With the proposal above, trying to assign an %a value to a %b value would automatically be rejected by the type system of MLIR. Assigning such incompatible sparse tensor types to one another would require explicit “cast” operators, which eventually lower to sparse storage scheme conversion code.

There is some debate what the field name of the generic attribute of the tensor type should be. Prior suggestions were “layout” and “format”, but others prefer less specific names like “attr”, “metadata”, or “properties”. If you have a strong opinion on this, please let us know now!

And just to be very clear, this is only the field name, the actual value of the attribute will be something like a dictionary attribute where the key/value names and semantics are defined by a type/attribute interface (and can be extended in the future).

My two cents: I believe something generic is better than something too specific. The same “type attribute” strategy can be use to deal with things like quantized types or maybe even scalability (TBD), and something like “layout” is the wrong description for all those cases. Worst case scenario, how hard would it be to change it in the future?

Absolutely. The idea is that, although the first use case will be sparsity annotations, it may very well grow beyond that and contain all sorts of information.

Nothing is impossible, but the more code is added on top of this, the harder it becomes. So a generic name that we can all agree on now would be good. :slight_smile:

Fair enough :slight_smile: Probably “properties” is generic enough but not too generic. “Metadata” is also a good one.

One thing to consider here is that this attribute must be conservatively handled. So “metadata” tends (at least for LLVM folks) to suggest it is something ignorable, which is not what we want.

The reason I (very mildly – just trying to stimulate discussion here) don’t like properties is that it sounds like something that can be ignored if I don’t know about it. (at least attr sounds like an opaque thing I have to be conservative around).

Looking in a thesaurus, disposition and distinction seem possible candidates.

@clattner tends to have a good intuition for these naming things. Chris, what do you think the name of the attribute attached to tensors should be?
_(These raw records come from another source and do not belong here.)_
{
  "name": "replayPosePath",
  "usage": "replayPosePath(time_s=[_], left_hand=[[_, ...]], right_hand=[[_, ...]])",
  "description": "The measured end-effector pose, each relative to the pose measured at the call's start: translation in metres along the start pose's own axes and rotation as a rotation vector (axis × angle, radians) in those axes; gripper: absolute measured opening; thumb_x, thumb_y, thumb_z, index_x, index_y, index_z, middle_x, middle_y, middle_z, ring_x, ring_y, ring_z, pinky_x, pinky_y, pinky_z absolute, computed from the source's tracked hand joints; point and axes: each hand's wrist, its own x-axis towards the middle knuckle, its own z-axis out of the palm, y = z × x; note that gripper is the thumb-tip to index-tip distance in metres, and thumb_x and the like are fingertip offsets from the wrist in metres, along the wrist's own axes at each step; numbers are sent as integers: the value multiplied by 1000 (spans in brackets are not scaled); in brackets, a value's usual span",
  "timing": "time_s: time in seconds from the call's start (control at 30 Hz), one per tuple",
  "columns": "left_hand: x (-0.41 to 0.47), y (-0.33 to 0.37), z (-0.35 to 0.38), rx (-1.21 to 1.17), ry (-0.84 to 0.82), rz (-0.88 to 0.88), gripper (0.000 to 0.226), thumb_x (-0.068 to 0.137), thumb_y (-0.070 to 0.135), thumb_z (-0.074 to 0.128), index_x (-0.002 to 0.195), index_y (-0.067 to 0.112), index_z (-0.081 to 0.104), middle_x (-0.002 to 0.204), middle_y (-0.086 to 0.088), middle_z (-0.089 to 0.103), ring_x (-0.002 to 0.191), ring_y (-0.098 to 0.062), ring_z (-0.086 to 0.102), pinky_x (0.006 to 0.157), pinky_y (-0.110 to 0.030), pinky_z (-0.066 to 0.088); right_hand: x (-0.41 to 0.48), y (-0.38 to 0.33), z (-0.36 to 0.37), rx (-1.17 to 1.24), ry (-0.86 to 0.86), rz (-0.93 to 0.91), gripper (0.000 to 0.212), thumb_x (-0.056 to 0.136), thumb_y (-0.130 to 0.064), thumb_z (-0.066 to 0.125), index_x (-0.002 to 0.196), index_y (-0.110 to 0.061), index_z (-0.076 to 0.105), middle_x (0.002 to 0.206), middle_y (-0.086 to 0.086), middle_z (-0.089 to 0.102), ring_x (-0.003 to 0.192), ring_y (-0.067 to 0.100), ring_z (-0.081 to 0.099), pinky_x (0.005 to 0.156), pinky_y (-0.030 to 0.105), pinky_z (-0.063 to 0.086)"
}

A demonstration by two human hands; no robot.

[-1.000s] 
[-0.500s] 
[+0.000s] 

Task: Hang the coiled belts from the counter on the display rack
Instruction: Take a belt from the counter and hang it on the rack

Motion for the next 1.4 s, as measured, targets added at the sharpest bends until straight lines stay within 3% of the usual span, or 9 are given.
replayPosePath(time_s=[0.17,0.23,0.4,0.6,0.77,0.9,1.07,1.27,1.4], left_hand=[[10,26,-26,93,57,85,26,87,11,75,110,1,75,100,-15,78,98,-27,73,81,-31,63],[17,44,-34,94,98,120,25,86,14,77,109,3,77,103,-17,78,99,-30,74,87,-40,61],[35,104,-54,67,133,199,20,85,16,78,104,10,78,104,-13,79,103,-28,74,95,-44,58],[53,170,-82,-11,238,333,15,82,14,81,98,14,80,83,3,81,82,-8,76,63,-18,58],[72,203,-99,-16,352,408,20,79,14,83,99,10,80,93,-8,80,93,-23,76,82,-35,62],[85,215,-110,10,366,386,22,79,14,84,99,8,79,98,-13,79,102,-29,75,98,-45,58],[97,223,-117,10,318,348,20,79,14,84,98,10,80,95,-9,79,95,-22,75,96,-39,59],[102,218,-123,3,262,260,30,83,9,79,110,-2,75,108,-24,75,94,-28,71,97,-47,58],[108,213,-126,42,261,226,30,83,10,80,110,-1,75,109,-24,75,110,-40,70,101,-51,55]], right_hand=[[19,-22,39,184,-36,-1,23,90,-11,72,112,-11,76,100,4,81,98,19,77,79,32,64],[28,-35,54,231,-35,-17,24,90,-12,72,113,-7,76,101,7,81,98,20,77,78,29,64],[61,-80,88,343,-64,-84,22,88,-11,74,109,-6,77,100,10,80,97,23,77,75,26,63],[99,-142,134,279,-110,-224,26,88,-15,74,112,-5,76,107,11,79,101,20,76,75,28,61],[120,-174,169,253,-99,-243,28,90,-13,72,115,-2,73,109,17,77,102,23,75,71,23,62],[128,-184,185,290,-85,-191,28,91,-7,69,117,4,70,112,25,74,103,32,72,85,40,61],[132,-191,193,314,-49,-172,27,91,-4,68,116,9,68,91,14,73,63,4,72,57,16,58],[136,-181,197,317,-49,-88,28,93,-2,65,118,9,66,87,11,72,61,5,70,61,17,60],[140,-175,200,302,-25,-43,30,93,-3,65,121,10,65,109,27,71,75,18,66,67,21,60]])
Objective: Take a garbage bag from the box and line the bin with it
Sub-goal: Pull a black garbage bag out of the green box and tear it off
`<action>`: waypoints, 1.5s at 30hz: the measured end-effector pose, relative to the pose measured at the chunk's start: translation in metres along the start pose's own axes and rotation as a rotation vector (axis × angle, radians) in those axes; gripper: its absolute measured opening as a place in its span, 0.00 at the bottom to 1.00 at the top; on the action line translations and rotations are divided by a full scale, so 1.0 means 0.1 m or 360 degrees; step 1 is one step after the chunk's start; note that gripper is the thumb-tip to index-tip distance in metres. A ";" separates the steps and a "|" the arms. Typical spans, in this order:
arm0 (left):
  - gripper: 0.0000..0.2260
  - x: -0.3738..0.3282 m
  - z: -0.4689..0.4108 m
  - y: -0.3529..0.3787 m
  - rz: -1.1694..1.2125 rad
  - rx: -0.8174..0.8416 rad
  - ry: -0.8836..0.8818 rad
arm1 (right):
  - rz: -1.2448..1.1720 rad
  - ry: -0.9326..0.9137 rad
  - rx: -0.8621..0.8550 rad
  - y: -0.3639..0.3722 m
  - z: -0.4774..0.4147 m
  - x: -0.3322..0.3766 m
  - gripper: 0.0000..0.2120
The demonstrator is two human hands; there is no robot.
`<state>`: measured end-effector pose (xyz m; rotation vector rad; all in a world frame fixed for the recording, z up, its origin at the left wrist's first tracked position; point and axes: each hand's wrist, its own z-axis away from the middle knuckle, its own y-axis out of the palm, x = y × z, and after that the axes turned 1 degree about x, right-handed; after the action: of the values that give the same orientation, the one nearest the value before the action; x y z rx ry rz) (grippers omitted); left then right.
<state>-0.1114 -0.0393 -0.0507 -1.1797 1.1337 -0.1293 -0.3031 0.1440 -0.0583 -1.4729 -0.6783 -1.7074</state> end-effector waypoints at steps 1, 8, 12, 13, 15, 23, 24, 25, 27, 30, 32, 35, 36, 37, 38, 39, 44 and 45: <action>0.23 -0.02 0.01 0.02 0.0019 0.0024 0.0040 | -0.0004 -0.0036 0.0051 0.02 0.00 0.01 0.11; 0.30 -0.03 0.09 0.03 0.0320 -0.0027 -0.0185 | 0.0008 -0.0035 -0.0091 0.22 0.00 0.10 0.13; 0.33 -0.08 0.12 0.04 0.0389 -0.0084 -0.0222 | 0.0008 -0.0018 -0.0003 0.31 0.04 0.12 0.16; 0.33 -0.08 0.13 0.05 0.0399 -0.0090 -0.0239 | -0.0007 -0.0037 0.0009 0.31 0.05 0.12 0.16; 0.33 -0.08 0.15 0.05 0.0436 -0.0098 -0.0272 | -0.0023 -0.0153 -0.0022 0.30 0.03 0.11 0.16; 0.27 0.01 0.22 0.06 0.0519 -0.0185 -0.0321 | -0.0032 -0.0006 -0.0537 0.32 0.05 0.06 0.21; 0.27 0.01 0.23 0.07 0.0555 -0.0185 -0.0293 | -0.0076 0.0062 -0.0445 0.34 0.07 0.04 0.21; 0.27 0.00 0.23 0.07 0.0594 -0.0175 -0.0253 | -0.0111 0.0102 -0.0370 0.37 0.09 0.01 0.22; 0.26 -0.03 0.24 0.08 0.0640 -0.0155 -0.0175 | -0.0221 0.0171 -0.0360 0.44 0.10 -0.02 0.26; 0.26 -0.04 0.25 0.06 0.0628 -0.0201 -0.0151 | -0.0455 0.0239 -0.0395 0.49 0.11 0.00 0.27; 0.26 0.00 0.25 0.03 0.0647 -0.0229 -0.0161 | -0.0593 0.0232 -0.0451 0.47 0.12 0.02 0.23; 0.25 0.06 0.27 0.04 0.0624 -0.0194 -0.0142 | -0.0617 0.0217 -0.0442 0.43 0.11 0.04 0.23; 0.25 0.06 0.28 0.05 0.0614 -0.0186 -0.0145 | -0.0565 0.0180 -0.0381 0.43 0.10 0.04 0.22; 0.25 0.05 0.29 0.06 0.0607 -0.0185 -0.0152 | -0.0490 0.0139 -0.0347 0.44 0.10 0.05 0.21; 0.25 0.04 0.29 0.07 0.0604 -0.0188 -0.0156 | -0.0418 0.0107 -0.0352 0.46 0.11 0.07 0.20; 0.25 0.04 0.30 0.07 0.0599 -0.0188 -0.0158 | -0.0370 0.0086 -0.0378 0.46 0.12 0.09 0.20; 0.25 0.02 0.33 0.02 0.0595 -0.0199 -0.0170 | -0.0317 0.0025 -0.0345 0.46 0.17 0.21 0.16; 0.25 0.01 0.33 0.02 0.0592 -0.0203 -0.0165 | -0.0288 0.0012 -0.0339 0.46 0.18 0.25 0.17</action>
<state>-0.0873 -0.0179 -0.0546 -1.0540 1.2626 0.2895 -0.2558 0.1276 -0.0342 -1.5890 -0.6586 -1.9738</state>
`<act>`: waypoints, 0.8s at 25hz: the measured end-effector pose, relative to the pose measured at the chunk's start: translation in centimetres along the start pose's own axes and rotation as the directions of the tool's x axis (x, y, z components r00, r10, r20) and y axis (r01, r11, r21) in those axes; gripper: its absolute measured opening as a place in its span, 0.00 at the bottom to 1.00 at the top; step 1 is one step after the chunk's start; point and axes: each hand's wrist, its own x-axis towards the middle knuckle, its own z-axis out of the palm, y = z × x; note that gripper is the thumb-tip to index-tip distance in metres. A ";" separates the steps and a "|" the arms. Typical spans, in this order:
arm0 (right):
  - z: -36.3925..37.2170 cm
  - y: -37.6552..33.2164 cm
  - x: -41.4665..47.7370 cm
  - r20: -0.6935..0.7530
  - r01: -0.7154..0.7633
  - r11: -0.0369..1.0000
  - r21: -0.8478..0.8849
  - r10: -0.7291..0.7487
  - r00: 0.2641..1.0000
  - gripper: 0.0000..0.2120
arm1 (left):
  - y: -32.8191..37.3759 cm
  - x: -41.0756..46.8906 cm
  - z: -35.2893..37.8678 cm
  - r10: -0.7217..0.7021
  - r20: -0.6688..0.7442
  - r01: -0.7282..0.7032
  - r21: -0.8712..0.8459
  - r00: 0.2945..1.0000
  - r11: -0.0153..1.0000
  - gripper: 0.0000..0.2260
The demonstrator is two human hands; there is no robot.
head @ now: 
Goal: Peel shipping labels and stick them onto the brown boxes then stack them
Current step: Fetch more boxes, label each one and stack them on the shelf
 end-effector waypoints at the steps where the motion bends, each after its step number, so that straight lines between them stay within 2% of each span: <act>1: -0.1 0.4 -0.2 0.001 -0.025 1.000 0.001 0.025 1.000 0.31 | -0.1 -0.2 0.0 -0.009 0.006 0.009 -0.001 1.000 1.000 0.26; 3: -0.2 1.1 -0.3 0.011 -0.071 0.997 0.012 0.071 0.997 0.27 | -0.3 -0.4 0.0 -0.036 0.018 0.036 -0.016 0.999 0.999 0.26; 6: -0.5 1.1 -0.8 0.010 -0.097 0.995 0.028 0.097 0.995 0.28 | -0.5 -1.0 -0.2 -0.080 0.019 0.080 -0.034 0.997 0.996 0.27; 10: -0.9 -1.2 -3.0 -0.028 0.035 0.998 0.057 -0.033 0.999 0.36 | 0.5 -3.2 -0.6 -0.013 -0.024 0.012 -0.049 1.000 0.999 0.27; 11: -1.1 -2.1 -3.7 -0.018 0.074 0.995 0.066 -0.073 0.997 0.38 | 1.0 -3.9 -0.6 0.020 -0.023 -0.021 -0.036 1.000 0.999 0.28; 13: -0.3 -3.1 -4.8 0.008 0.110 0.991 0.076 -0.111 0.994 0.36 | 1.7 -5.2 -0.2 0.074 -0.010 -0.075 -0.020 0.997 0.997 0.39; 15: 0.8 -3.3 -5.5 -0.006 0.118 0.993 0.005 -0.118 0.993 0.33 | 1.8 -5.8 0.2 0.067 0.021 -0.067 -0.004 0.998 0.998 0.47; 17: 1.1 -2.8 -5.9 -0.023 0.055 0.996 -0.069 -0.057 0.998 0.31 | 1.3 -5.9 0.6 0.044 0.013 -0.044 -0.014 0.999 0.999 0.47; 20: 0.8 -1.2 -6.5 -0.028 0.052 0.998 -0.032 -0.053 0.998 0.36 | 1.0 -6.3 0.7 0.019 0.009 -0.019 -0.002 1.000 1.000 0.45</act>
Based on Chris’ feedback, the current proposal is encoding. Going once, going twice, …

… Sold!

Next up: interfaces

1 Like

I’m following this with interest because I’m currently working on sparse implementations in JAX, which hopefully will someday be able to lower to these MLIR backends. I appreciate the example encodings corresponding to CSR and CSC; in general all 1D and 2D encodings seem pretty intuitive. But I’m having trouble understanding what some 3D encodings might imply in terms of the underlying storage implementation.

For example, what would the storage scheme look like for a DDS encoding?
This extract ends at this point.